The Revolutionary Communist Group – for an anti-imperialist movement in Britain

British collusion with torture: the cover-up continues

In February this year, the British government suffered a major defeat over its attempts to cover up British security services’ collusion in the torture of terrorist suspects. Despite a year-long battle by Foreign Secretary David Miliband to prevent the publication of secret evidence in the case of Binyam Mohamed, the three most senior Court of Appeal judges in the country decided that the reasons for publishing were ‘compelling’ because they concerned the involvement of British agents in ‘the abhorrent practice of torture’.

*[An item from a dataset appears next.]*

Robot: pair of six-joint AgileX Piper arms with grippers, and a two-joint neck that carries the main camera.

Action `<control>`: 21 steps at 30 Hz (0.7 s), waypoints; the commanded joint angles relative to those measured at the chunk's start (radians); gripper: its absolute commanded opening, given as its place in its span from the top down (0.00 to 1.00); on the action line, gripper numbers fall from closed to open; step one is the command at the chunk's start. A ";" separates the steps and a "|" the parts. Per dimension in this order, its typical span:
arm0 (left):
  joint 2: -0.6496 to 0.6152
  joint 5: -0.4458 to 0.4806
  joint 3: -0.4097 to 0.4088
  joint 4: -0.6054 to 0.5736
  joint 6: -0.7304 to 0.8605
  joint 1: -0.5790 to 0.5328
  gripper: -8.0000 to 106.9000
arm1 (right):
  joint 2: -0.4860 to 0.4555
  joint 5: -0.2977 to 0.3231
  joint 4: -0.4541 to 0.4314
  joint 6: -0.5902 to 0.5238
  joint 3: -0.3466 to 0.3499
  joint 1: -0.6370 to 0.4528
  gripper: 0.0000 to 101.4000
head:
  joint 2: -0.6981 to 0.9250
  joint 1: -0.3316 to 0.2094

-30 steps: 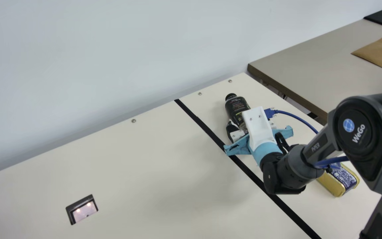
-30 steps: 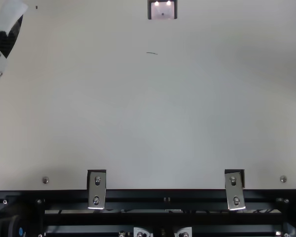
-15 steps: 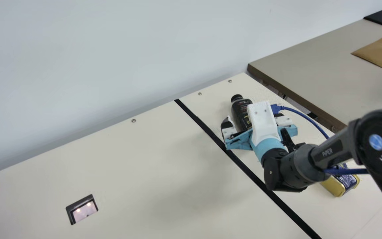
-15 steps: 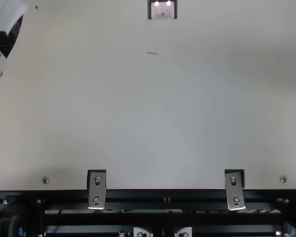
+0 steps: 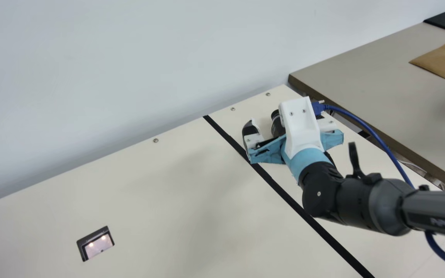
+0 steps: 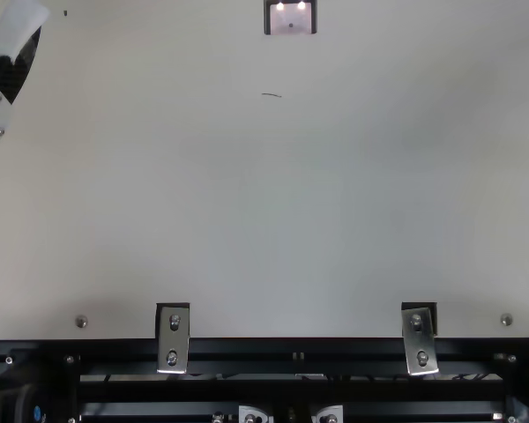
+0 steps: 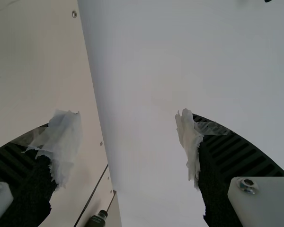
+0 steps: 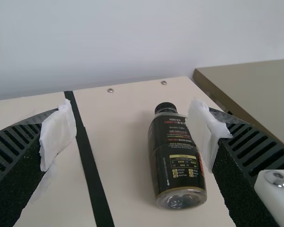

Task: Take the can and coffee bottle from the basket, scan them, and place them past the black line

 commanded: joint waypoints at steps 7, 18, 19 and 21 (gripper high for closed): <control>0.000 0.000 0.000 0.000 0.000 0.000 0.15 | -0.181 0.244 0.234 -0.209 -0.035 0.029 0.00 | -0.012 -0.027; 0.000 0.000 0.000 0.000 0.000 0.000 0.15 | -0.275 0.786 0.625 0.048 -0.158 -0.064 0.00 | -0.012 -0.027; 0.000 0.000 0.000 0.000 0.000 0.000 0.15 | -0.278 0.815 0.622 0.074 -0.159 -0.068 0.00 | -0.012 -0.027; 0.000 0.000 0.000 0.000 0.000 0.000 0.15 | -0.289 0.867 0.603 0.120 -0.157 -0.073 0.00 | -0.012 -0.027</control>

This followed a US court finding in November 2009 that ‘the [US] government does not challenge or deny the accuracy of Binyam Mohamed’s story of brutal treatment’. That brutal treatment included being held by the US in Pakistan before being illegally rendered first to a CIA ‘dark prison’ in Afghanistan, then to Morocco, where his genitals were slashed with a scalpel, while MI5 fed questions, via CIA officers, to his torturers. Finally he was sent to Guantanamo Bay.

In their ruling, the judges found that MI5 did not respect human rights, had not renounced participation in coercive interrogation techniques, had deliberately misled the Intelligence Services Committee (ISC) that was supposed to oversee its operations and operated a ‘culture of suppression’ in relation to government ministers and the court. The behaviour of MI5 agent ‘Witness B’, who had previously given evidence about his interrogation of Binyam Mohamed in Pakistan while the latter was being tortured at the CIA’s behest, was not that of a rogue individual but, rather, ‘characteristic of the service as a whole’.

The Director General of MI5, Jonathan Evans, reacted furiously, accusing the courts and media of providing propaganda to the enemy and denying that MI5 ever colluded with torture. Home Secretary Alan Johnson rejected the torture accusations as ‘a ludicrous lie’ and Gordon Brown intoned the government mantra: ‘We do not torture and we do not ask others to do so on our behalf’. All, of course, were lying. This is why the government refuses to make public the guidance issued to the security services in 2002, which undermined the absolute prohibition on any kind of collusion with or even acquiescence to the use of torture. Under the new rules, agents were informed that if detainees ‘are not within our custody or control, the law does not require you to intervene’ to prevent torture. This was the green light to outsource torture. The case of Binyam Mohamed is only the tip of the iceberg.

What it has done, however, in the words of his lawyer, Clive Stafford Smith, is open ‘the Pandora’s box of immoral decisions made at the highest level of government’; as he has argued, responsibility for this criminal policy goes ‘all the way to Number 10’.

Former British ambassador Craig Murray raised concerns about CIA torture in Uzbekistan between 2002 and 2004 only to be told: ‘It is not illegal for us to obtain intelligence gained by torture, provided that we did not do the torture ourselves.’ He continued: ‘I was told that it had been decided that as a matter of War on Terror policy we should now obtain intelligence from torture, following discussion between Jack Straw and [MI6 chief] Richard Dearlove… In conclusion, I can testify that beyond any doubt the British government has for at least six years had a considered but secret policy of co-operation with torture abroad. This policy was cleared by government legal advisers and approved by Jack Straw as Secretary of State.’ It was also cleared by then Prime Minister Tony Blair.

Now the Labour government is continuing the cover-up. Six former Guantanamo detainees – Binyam Mohamed, Bisher Al Rawi, Jamil El Banna, Richard Belmar, Omar Deghayes and Martin Mubanga – are suing the British ministers and security services for complicity in their detention, torture and ill-treatment. In a move criticised by lawyers as ‘incompatible with basic concepts of civil law’, the government is demanding that the case be heard in secret, with the six men represented by ‘special advocates’ who have been vetted and appointed by the court, and who will be able to see the government’s secret evidence but not discuss it with their clients. The fight to expose the government’s complicity with torture and illegal rendition must continue. Bring Labour war criminals to justice.